A complex and mysterious mental disorder may be associated with an “attack of the body on the brain” — with antibodies attacking the body’s own proteins.
Scientists from the Tokyo University of Medicine and Dentistry (TMDU) have found autoantibodies in some patients with schizophrenia — immune proteins that interact with proteins of their own body instead of virus or bacterial antigens. These antibodies attack the NCAM1 protein, which provides interaction between brain neurons. Being isolated from such people and introduced into the body of experimental mice, they caused symptoms similar to schizophrenia in animals. Biologists write about this in an article published in the journal Cell Reports Medicine.
Schizophrenia is a mental disorder with very diverse symptoms, sometimes reaching a deep breakdown of personality and emotional sphere, hallucinations and paranoia.
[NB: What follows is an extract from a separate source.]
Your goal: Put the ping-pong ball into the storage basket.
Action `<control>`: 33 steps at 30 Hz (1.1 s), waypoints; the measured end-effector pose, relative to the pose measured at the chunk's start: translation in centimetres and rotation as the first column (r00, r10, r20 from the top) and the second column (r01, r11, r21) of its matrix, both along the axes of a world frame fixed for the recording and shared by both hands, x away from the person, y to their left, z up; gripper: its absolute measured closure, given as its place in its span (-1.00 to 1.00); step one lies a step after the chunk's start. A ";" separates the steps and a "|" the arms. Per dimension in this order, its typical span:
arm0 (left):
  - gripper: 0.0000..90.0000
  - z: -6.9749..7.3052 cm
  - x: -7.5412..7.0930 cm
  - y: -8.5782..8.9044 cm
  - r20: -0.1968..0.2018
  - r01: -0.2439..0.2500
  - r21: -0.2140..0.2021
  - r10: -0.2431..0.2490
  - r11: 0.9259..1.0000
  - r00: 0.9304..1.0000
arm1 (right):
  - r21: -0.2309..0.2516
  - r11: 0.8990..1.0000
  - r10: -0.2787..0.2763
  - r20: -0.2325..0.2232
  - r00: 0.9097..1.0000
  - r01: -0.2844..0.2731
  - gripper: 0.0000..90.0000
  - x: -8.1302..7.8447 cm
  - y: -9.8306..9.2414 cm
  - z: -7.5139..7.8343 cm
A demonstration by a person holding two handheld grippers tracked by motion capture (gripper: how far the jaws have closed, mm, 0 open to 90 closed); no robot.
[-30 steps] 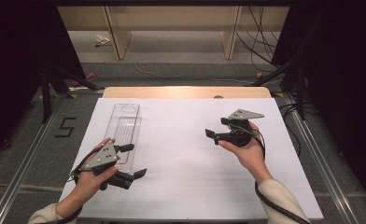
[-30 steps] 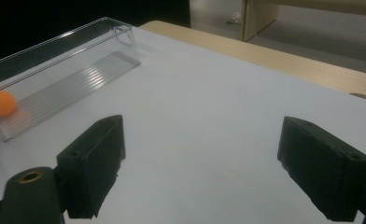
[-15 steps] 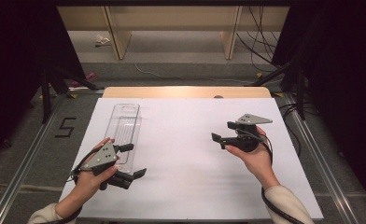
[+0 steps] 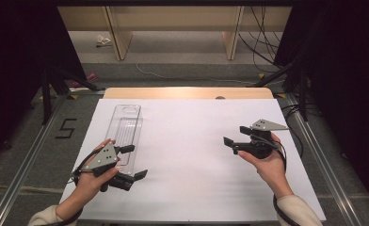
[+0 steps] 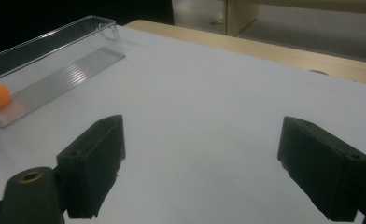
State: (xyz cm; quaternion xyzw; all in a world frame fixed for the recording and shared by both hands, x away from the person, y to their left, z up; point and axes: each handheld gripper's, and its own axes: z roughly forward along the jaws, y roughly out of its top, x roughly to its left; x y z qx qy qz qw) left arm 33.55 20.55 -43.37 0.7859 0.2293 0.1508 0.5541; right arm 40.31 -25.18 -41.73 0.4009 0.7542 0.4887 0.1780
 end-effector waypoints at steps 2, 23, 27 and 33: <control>-0.91 0.0 0.0 0.0 -0.001 0.000 -0.001 0.000 1.000 1.000 | 0.002 1.000 -0.004 0.001 1.000 0.004 -0.64 -0.2 -0.3 0.0; -0.91 0.0 0.0 0.1 -0.002 0.000 0.001 0.000 1.000 1.000 | 0.001 0.999 -0.037 -0.006 0.999 0.037 -0.64 -2.5 -2.4 -0.3; -0.91 0.0 0.0 0.1 -0.003 -0.002 0.001 0.002 1.000 1.000 | 0.002 0.999 -0.041 -0.008 0.999 0.041 -0.64 -3.0 -2.8 -0.3; -0.91 0.0 0.0 0.1 -0.002 -0.002 0.002 0.002 1.000 1.000 | 0.001 0.999 -0.037 -0.009 0.999 0.037 -0.64 -3.5 -3.0 -0.4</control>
At different periods of life, it can develop in 0.5-1% of the population, but the cause of schizophrenia remains unclear. Various hypotheses associate it with heredity, disorders of early development or the exchange of neurotransmitters in the brain, with some somatic diseases, including autoimmune. The latter option was also indicated by a new work conducted by Hiroki Shiwaku and his colleagues.
The protein NCAM1 (Neural cell adhesion molecule 1 — neural molecule of intercellular adhesion 1) plays an important role in the intercellular interactions of neurons and their supporting glia, in muscles and some blood cells. It ensures the formation and consolidation of synapses, in which signals are exchanged between neurons. Many past studies have shown that violations of the synthesis or functionality of NCAM1 are often found in patients with schizophrenia. And switching off the NCAM1 gene in laboratory mice leads to the development of corresponding symptoms in them.
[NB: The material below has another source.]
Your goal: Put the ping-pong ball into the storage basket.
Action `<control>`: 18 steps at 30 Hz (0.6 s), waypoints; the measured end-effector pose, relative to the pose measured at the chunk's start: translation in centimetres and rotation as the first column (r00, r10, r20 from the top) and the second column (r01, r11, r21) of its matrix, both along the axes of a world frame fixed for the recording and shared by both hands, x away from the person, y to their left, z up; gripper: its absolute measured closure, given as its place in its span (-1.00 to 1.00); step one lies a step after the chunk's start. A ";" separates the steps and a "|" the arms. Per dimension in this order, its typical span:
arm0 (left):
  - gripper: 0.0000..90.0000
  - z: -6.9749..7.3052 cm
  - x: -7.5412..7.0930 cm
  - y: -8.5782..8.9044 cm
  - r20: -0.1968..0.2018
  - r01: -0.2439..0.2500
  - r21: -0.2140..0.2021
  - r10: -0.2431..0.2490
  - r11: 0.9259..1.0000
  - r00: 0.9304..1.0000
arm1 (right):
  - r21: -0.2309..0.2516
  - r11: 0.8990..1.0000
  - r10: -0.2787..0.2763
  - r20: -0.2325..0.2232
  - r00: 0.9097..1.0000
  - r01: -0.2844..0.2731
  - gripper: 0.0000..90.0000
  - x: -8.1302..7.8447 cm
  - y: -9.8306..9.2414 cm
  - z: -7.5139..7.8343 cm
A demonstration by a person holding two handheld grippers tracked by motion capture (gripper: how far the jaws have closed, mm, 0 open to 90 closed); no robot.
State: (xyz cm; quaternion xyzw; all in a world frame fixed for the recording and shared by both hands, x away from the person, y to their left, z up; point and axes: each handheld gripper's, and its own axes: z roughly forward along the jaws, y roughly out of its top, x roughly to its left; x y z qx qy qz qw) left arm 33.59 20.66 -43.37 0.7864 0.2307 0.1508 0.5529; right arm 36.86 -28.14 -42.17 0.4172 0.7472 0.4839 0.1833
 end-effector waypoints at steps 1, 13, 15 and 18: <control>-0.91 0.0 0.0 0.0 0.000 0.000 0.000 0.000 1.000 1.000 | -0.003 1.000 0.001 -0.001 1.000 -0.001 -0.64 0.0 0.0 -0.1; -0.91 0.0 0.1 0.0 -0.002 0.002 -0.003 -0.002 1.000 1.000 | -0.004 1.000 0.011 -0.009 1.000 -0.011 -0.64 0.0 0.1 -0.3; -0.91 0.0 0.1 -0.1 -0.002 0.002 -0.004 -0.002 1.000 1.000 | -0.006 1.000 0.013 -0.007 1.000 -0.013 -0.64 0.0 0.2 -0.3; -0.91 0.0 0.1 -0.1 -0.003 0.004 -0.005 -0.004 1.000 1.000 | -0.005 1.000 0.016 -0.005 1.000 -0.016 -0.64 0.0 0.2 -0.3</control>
Hiroki Shivaku and his co-authors examined about 200 people suffering from schizophrenia, and the same number without such a diagnosis. Autoantibodies binding NCAM1 (anti-NCAM1) were isolated in 12 patients. This may indicate that, at least in some cases, the development of the disorder is caused by autoimmune processes that disrupt interactions between neurons and the formation of synapses. Indeed, experiments conducted “in vitro” with cultures of neurons and glial cells (which play an auxiliary function in the nervous system) have shown that the addition of purified anti-NCAM1 proteins disrupts their “communication” with each other.
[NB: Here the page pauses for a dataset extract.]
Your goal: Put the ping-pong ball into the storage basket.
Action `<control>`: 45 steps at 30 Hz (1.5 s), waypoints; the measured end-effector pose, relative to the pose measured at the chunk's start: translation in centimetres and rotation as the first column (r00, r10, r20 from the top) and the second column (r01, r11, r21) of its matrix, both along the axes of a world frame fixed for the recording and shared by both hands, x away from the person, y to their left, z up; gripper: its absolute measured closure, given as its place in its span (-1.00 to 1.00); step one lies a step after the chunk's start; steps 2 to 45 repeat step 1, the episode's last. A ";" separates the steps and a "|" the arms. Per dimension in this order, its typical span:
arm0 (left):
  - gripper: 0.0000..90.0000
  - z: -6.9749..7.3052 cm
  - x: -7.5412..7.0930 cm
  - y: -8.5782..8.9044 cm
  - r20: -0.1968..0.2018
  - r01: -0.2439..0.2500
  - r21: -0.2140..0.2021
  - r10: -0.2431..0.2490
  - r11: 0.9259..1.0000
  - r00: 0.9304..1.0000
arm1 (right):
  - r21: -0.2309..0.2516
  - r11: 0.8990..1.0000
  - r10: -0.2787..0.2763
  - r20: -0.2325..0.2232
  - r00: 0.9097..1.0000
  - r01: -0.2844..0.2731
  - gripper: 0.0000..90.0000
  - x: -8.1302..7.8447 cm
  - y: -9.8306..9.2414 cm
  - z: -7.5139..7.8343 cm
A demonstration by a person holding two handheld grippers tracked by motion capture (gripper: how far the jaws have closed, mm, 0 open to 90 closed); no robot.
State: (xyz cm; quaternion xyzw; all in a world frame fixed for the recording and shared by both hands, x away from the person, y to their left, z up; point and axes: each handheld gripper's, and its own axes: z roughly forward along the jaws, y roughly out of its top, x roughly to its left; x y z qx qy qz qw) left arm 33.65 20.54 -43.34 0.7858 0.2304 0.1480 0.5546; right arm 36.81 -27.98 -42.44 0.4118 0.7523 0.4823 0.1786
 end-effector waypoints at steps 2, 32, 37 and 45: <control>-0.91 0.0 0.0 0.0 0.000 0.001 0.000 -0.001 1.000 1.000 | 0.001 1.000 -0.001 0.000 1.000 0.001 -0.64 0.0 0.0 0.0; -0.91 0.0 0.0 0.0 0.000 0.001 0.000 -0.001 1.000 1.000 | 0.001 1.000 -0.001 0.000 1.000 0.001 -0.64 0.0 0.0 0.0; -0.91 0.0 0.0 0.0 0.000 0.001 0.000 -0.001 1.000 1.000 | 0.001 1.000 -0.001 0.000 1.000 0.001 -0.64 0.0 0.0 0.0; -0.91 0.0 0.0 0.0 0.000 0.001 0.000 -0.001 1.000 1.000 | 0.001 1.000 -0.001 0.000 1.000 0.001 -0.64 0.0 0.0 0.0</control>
The same was indicated by experiments with laboratory mice in which the anti-NCAM1 drug was injected into the cerebrospinal fluid. Such animals soon developed cognitive impairments, the start reflex weakened (alertness in response to a sharp external stimulus), they showed other signs characteristic of animal models of schizophrenia. Neurons of mice treated with anti-NCAM1 formed fewer synapses and dendritic spikes on which synapses can form.
Perhaps the work will finally allow us to find effective medications for the treatment of schizophrenia. At least, for those patients in whom the disease really has an autoimmune nature.